↓↓↓

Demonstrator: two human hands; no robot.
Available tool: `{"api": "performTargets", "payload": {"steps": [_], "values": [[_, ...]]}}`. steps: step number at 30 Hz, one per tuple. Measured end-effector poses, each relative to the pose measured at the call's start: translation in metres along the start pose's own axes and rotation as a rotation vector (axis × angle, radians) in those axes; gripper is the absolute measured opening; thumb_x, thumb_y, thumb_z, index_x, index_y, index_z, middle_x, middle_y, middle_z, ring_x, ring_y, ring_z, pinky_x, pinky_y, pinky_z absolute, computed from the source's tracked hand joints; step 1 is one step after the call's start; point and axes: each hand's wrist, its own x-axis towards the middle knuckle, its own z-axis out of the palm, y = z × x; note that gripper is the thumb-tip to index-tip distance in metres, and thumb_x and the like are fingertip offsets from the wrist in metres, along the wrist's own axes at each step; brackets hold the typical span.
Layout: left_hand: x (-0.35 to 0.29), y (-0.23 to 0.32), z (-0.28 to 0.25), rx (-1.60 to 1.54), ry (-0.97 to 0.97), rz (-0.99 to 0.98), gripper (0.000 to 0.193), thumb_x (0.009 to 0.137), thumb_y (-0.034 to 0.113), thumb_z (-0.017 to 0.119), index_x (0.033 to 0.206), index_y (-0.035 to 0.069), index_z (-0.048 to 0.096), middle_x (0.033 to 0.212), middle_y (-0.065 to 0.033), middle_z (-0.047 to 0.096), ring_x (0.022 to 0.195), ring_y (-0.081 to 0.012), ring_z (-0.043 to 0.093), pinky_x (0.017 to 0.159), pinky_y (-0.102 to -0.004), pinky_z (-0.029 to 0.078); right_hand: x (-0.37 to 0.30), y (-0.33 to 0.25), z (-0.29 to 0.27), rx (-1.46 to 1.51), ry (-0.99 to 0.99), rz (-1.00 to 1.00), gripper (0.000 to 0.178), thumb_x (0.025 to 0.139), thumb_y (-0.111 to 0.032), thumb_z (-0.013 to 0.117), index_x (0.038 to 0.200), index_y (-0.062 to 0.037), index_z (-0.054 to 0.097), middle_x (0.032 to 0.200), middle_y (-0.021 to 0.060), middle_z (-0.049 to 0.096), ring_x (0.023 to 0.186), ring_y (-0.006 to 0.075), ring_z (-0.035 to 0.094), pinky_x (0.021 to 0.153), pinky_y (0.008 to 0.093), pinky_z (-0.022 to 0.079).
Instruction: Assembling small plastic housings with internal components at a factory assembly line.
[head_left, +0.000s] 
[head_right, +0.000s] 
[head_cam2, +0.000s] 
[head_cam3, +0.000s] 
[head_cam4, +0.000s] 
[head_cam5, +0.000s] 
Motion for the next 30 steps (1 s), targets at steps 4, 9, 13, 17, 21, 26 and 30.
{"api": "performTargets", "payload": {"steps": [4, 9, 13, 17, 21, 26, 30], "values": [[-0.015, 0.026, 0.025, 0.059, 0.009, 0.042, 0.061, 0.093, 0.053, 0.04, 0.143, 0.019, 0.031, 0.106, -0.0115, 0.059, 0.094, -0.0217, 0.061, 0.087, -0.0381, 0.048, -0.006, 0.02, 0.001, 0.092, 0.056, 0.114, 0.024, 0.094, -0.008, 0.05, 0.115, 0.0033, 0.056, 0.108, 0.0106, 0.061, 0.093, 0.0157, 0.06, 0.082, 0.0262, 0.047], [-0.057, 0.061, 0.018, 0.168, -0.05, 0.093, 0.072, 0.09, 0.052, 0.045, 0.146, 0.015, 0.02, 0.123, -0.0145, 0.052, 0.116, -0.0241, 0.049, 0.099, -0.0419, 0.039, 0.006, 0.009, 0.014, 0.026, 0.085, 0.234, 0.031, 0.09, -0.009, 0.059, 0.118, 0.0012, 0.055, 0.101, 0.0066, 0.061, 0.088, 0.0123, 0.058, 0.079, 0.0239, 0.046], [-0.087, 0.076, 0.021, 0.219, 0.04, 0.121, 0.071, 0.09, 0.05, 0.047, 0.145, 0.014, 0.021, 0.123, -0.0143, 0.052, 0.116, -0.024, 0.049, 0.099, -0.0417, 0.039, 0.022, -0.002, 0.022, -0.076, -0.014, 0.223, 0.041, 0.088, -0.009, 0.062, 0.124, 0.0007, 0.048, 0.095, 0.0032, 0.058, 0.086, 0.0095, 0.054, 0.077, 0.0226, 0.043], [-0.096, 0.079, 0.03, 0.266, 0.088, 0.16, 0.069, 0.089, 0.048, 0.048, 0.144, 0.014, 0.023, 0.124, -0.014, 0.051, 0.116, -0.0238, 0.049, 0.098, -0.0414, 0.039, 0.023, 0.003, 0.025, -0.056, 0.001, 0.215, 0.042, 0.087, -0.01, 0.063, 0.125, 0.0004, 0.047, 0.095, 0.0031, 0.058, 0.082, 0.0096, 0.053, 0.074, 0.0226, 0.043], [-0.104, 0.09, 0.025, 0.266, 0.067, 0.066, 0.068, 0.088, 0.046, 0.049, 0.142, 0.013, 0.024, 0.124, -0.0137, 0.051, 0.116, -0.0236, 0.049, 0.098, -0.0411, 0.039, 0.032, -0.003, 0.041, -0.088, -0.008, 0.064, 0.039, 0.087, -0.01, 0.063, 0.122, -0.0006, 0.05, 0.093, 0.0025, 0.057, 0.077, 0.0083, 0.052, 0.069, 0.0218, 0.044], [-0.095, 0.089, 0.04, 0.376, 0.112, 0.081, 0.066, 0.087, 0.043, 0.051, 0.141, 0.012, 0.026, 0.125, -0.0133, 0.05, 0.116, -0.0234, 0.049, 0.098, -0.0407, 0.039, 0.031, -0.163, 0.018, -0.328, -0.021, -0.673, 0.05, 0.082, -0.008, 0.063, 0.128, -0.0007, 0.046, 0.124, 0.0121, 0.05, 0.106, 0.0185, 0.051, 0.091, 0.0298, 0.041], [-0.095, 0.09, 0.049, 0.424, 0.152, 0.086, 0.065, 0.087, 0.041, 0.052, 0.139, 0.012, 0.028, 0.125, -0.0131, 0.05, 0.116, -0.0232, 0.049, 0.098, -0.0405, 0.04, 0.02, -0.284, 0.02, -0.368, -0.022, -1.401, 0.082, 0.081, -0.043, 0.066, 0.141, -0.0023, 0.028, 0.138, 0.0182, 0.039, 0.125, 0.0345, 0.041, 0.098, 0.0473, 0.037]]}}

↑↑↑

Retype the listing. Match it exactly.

### RESPONSE BELOW
Demonstrator: two human hands; no robot.
Available tool: `{"api": "performTargets", "payload": {"steps": [_], "values": [[_, ...]]}}`. steps: step number at 30 Hz, one per tuple. Measured end-effector poses, each relative to the pose measured at the call's start: translation in metres along the start pose's own axes and rotation as a rotation vector (axis × angle, radians) in those axes; gripper is the absolute measured opening; thumb_x, thumb_y, thumb_z, index_x, index_y, index_z, middle_x, middle_y, middle_z, ring_x, ring_y, ring_z, pinky_x, pinky_y, pinky_z absolute, computed from the source's tracked hand joints; step 1 is one step after the call's start; point and axes: each hand's wrist, its own x-axis towards the middle knuckle, its own z-axis out of the palm, y = z × x; note that gripper is the thumb-tip to index-tip distance in metres, and thumb_x and the like are fingertip offsets from the wrist in metres, along the wrist's own axes at each step; brackets hold the typical span.
Layout: left_hand: x (-0.35 to 0.29), y (-0.23 to 0.32), z (-0.28 to 0.25), rx (-1.60 to 1.54), ry (-0.97 to 0.97), rz (-0.99 to 0.98), gripper (0.000 to 0.193), thumb_x (0.009 to 0.137), thumb_y (-0.034 to 0.113), thumb_z (-0.017 to 0.119), index_x (0.033 to 0.206), index_y (-0.035 to 0.069), index_z (-0.048 to 0.096), middle_x (0.033 to 0.212), middle_y (-0.065 to 0.033), middle_z (-0.047 to 0.096), ring_x (0.022 to 0.195), ring_y (-0.081 to 0.012), ring_z (-0.043 to 0.093), pinky_x (0.017 to 0.159), pinky_y (-0.102 to -0.004), pinky_z (-0.029 to 0.078); right_hand: x (-0.37 to 0.30), y (-0.33 to 0.25), z (-0.29 to 0.27), rx (-1.46 to 1.51), ry (-0.99 to 0.99), rz (-1.00 to 1.00), gripper (0.000 to 0.178), thumb_x (0.025 to 0.139), thumb_y (-0.111 to 0.032), thumb_z (-0.013 to 0.117), index_x (0.038 to 0.200), index_y (-0.062 to 0.037), index_z (-0.054 to 0.097), middle_x (0.032 to 0.200), middle_y (-0.021 to 0.060), middle_z (-0.049 to 0.096), ring_x (0.023 to 0.186), ring_y (-0.006 to 0.075), ring_z (-0.035 to 0.094), pinky_x (0.021 to 0.153), pinky_y (0.008 to 0.093), pinky_z (-0.022 to 0.079).
Instruction: Assembling small plastic housings with internal components at a factory assembly line.
[head_left, +0.000s] 
[head_right, +0.000s] 
[head_cam2, +0.000s] 
[head_cam3, +0.000s] 
[head_cam4, +0.000s] 
[head_cam5, +0.000s] 
Motion for the next 30 steps (1 s), targets at steps 4, 9, 13, 17, 21, 26 and 30.
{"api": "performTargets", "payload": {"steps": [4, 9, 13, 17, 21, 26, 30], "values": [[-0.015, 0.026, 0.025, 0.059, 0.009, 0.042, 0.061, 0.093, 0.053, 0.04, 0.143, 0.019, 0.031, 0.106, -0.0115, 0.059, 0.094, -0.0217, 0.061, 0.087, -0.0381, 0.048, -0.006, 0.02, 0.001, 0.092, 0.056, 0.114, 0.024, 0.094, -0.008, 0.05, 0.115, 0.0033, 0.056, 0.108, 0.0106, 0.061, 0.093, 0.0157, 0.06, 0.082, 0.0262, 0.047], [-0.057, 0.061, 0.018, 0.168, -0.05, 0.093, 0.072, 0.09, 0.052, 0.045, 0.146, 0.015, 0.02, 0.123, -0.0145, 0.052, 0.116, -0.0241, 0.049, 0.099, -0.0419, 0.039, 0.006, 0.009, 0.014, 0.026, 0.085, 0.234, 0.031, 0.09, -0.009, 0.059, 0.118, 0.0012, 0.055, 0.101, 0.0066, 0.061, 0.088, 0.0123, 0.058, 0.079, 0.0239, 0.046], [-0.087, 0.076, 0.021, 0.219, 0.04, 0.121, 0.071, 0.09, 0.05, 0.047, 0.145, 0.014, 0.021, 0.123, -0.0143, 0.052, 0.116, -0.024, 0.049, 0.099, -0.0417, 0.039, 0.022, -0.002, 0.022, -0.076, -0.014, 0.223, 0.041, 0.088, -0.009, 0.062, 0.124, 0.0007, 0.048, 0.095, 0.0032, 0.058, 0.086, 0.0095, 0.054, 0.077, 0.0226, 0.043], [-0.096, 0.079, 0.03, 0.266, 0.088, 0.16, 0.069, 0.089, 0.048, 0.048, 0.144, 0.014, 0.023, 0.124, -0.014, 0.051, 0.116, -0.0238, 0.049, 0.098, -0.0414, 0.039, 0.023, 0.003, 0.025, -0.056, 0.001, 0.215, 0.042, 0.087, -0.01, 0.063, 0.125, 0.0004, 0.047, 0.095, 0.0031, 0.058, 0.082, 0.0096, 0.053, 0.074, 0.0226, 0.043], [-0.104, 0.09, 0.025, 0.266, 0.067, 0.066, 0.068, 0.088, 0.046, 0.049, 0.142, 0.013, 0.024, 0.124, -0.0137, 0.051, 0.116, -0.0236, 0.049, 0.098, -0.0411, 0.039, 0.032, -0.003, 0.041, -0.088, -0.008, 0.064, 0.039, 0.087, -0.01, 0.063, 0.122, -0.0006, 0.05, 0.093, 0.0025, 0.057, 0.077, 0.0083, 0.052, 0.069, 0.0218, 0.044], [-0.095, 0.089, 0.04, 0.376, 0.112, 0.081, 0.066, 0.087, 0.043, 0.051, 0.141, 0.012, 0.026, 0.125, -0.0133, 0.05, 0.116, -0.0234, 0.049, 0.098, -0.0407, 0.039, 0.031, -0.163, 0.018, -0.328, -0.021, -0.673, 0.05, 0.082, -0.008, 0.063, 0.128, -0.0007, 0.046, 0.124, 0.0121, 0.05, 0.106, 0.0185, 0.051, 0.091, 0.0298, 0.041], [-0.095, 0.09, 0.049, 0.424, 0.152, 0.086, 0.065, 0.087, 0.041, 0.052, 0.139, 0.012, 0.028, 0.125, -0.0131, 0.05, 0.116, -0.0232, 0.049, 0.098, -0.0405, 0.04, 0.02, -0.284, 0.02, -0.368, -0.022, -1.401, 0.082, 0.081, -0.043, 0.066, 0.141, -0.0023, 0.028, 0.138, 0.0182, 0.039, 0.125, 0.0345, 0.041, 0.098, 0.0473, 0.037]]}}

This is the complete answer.